HOW TO COMPLETE THIS TASK: From the line with "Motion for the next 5" down to the final line of the records below, retype everything exactly and leave out the rest.

GIVEN INFORMATION:
__________

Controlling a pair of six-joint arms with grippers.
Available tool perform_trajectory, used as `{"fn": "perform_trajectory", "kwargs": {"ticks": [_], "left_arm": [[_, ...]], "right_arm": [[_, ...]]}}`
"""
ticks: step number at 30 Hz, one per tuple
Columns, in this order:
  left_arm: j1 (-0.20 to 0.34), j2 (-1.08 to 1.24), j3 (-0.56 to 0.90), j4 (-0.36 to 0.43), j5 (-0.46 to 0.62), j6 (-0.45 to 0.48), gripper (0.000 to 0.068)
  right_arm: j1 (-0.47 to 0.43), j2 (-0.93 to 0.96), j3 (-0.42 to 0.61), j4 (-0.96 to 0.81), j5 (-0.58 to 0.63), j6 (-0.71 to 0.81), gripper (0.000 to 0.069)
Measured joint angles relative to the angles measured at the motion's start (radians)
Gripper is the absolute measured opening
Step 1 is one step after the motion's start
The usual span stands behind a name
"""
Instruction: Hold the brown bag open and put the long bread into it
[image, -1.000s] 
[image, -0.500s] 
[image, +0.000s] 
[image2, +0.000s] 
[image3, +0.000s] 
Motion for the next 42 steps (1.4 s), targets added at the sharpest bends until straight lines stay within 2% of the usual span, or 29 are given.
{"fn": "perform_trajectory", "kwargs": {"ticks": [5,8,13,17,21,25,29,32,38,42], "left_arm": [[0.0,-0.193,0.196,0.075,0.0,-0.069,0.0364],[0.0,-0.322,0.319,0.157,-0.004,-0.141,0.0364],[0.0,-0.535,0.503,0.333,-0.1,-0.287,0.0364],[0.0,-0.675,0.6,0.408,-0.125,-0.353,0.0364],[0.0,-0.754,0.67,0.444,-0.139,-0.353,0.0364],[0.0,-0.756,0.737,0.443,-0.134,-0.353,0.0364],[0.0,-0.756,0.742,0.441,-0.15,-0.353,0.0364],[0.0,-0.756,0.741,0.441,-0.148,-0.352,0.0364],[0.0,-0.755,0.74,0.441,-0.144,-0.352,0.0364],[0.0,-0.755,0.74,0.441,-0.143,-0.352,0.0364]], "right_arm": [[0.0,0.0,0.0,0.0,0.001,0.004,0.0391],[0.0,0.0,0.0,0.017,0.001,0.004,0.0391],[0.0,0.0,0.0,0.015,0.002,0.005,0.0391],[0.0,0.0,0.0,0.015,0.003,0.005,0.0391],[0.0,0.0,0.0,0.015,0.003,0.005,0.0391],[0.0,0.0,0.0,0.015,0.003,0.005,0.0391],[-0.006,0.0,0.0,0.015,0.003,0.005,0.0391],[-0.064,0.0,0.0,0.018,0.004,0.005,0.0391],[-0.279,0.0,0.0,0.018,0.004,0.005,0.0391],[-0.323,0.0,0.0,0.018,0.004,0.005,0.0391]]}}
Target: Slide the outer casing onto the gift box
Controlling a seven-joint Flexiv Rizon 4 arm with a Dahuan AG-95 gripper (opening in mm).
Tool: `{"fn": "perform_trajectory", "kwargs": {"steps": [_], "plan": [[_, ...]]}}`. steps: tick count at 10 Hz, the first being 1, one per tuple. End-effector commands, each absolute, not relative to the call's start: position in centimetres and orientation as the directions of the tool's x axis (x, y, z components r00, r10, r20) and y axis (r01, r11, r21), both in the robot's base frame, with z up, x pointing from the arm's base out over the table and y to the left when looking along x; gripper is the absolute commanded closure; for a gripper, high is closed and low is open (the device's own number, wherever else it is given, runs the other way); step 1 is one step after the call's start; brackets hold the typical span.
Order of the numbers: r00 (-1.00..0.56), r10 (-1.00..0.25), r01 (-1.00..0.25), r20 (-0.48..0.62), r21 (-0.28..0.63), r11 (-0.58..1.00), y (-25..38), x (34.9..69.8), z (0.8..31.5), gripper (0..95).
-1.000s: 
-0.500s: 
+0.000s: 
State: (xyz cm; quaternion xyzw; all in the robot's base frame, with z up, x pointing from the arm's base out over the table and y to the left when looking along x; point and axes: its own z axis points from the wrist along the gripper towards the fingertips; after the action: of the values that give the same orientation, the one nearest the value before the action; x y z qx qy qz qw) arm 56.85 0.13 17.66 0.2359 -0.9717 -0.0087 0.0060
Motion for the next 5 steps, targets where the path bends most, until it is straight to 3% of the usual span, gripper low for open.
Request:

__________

ANSWER SECTION:
Motion for the next 5 steps, targets where the path bends most, until it is straight to 3% of the usual span, gripper low for open.
Request:

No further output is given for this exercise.